There was concern w/ pipeline revenues that the CHK BK may/could disrupt their cash flows. Contracts may be redone/ KMI almost 18 months ago was moving to fixed fee type contracts rather than commodity priced.

In the option calculator there is a function in Street Smart Edge to calculate returns when writing covered calls showing total returns (w/ dividend) % Target ROI. Also there are on-line calculators that do the same thing.

The biggest component now is the dividend as the cost of capital is so low w/ 10 year Treasury rate @ 0.65%. My strategy is as follows (1) keep buying to bring avg cost lower, (2) look to write some covered calls to capture dividend across time and price but on only at most 1/3 of position. and (3) will provide some small downside hedge for portfolio.

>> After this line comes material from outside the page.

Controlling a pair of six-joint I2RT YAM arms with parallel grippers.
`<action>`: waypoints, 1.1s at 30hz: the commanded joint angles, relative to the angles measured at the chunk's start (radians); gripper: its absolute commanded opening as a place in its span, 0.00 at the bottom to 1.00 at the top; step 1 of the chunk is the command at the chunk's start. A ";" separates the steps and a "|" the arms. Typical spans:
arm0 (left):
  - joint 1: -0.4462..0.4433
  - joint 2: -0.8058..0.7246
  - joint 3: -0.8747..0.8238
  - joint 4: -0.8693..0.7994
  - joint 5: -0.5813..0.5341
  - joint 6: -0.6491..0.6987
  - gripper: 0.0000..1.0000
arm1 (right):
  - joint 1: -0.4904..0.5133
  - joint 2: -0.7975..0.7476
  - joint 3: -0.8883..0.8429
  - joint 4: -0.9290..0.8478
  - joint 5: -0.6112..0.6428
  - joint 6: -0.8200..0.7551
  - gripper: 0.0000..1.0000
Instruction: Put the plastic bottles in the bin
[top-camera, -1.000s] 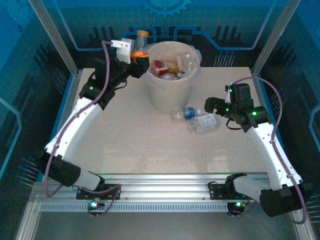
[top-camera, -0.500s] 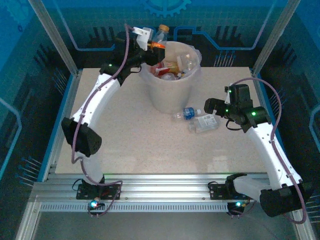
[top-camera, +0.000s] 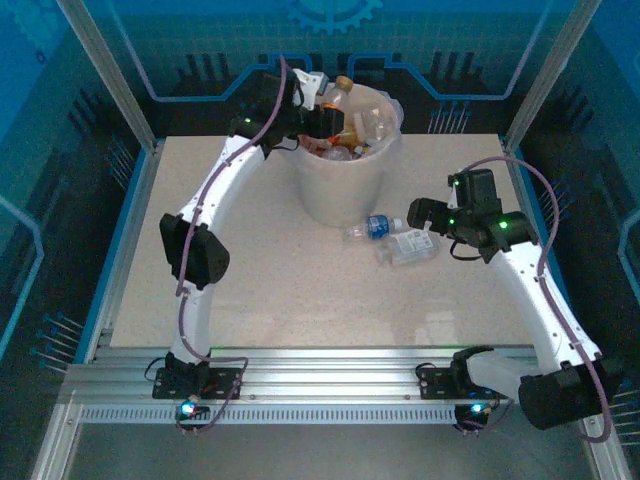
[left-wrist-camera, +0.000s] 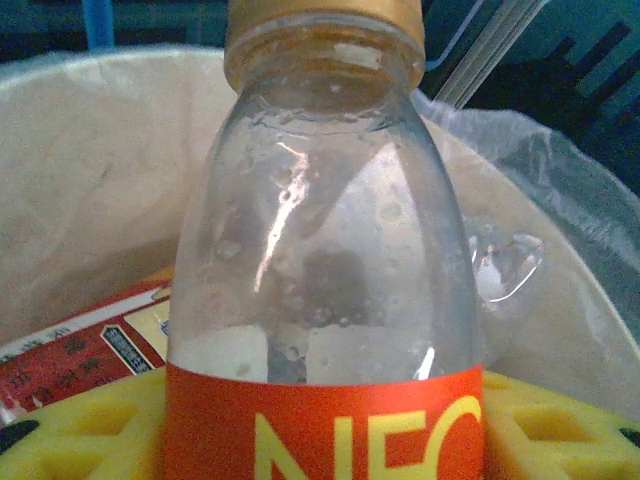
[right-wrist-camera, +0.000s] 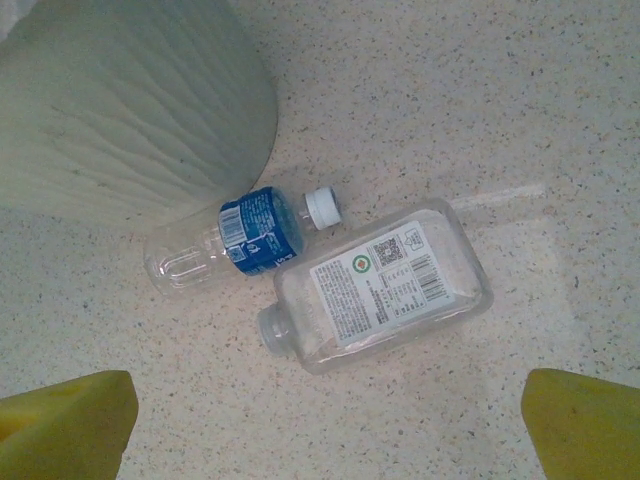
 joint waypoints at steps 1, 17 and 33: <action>-0.017 0.015 0.051 -0.041 -0.010 0.007 0.50 | -0.014 0.012 -0.013 -0.002 0.008 0.014 1.00; -0.040 0.039 0.092 -0.036 -0.006 -0.009 0.86 | -0.014 0.015 -0.018 0.001 -0.002 0.014 1.00; -0.098 -0.096 0.018 0.034 -0.175 0.068 0.90 | -0.015 0.023 -0.034 0.002 0.029 0.013 1.00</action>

Since in my top 10 positions I have high dividend yield payers; KMI, WMB, BGS, T & CTL plan is to look at total return on structuring some covered calls w/ dividend capture (at least 6 months out and maybe 1 year). That same option calculator on the Street Smart Edge provides you your downside protection percentage too.

Prices for KMI & WMB at the lower end, so maybe time to do a small add and run that calculation on $15 Calls and/or $17 Calls.

Looks like $15 Jan 2021 Calls provide 8.83% downside protection w/ Target ROI 9.61%. The key is Buy some low cost shares, then let stock run a bit higher (above the Call strike price then put on the covered call out at least 6 months and up to one year.